A painful Vista networking bug

Why is Windows Vista still not ready for its public beta? One reason is a nasty networking bug that disables Internet access on a slew of popular routers.

When I installed the latest Windows Vista release - the February Customer Technology Preview (CTP), build 5308 - I ran into an odd networking bug. After a little research, I discovered I'm not alone.

The symptoms are baffling. The network adapter installs correctly, and Vista can see all the other computers on the local network. Simple networking commands like nslookup, ping, and tracert show that DNS is working just fine and the system can reach external sites. But trying to open a web site in a browser results in a 404 message, and trying to access e-mail is equally troublesome.

I talked to a couple other testers who were experiencing similar problems, and none of us had a solution. A little extra digging revealed that my Windows Vista installation using the December CTP code (build 5270) was displaying the same symptoms after working fairly well a month ago.

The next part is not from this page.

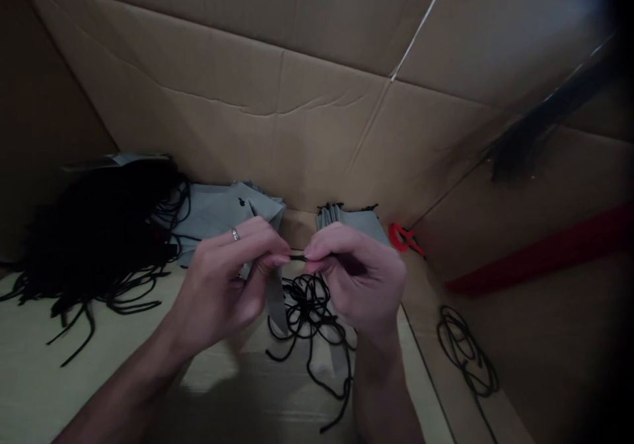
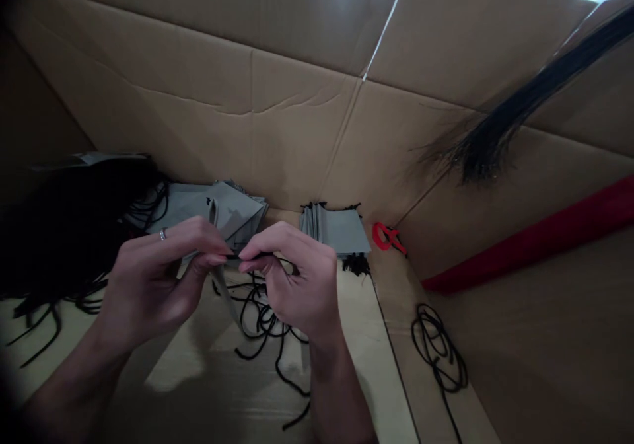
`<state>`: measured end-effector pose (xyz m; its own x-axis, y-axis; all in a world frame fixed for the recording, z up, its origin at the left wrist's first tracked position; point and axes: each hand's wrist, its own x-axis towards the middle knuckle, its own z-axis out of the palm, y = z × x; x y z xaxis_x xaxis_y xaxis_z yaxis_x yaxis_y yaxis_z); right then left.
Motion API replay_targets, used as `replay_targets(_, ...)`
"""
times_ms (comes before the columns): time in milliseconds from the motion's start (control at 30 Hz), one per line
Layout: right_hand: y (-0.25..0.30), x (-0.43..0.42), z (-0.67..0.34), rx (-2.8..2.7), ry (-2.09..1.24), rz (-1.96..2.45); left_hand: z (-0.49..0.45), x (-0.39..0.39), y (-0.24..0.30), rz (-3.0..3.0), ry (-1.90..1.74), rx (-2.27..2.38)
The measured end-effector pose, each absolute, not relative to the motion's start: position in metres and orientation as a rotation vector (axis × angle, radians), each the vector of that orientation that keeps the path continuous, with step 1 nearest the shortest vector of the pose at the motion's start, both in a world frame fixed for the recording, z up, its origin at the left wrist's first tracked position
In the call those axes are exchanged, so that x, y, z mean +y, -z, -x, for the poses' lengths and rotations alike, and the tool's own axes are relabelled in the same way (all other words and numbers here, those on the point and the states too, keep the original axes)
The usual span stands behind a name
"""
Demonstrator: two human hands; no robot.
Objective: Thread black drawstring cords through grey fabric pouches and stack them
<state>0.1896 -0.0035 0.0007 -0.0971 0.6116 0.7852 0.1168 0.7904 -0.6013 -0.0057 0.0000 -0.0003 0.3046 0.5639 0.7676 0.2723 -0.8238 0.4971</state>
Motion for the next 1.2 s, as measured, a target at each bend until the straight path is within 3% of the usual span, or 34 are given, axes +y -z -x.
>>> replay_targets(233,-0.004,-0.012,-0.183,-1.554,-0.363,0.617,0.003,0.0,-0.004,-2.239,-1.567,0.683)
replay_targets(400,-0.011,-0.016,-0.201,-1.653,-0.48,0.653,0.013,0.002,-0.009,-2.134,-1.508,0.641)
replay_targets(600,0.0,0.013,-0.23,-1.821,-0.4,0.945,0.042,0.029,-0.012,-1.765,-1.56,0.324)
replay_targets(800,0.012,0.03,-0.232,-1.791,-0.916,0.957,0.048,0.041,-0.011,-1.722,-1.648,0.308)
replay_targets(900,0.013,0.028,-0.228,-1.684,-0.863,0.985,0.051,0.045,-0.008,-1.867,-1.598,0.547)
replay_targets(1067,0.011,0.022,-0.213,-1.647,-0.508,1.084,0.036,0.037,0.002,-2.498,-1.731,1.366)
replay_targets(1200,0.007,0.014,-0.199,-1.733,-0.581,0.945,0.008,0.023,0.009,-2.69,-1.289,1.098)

What changed since then? Two weeks ago, I installed a brand-new D-Link DI-724U router and have since encountered no problems at all on my Windows XP/2003 network. On a hunch, I called a technical contact at D-Link, who confirmed that the router is indeed part of the problem. According to this source, a known bug in recent builds of Windows Vista affects a slew of recent-vintage routers.

The culprit is the built-in firewall software on the DI-724U router, which features Stateful Packet Inspection (SPI). This is not the only router in the SOHO market that features SPI - Netgear's WGR614 and Linksys' WRT54GS are among dozens of products that offer similar capabilities. Trouble is, the new and improved TCP/IP stack in Windows Vista falls apart when it encounters an SPI-enabled router.

One workaround is to disable SPI on the router. That significantly weakens a key layer of network security, but it allows Internet traffic to get through. Unfortunately, the D-Link DI-724U, like several other products in the same family, doesn't allow SPI to be disabled.

For now, I've replaced the router with a five-year-old Linksys BEFSR81, which handles basic networking just fine. I've also ordered a new DGL-4300 gigabit gaming router, which should arrive today or Monday. My D-Link contacts say this one includes the option to disable SPI, and thus will work just fine with Windows Vista.

Finding and fixing bugs like this one is the whole point of a beta test program. Given the popularity of firewall-equipped routers, this bug needs to be completely squashed before Windows Vista Beta 2 goes out to the general public.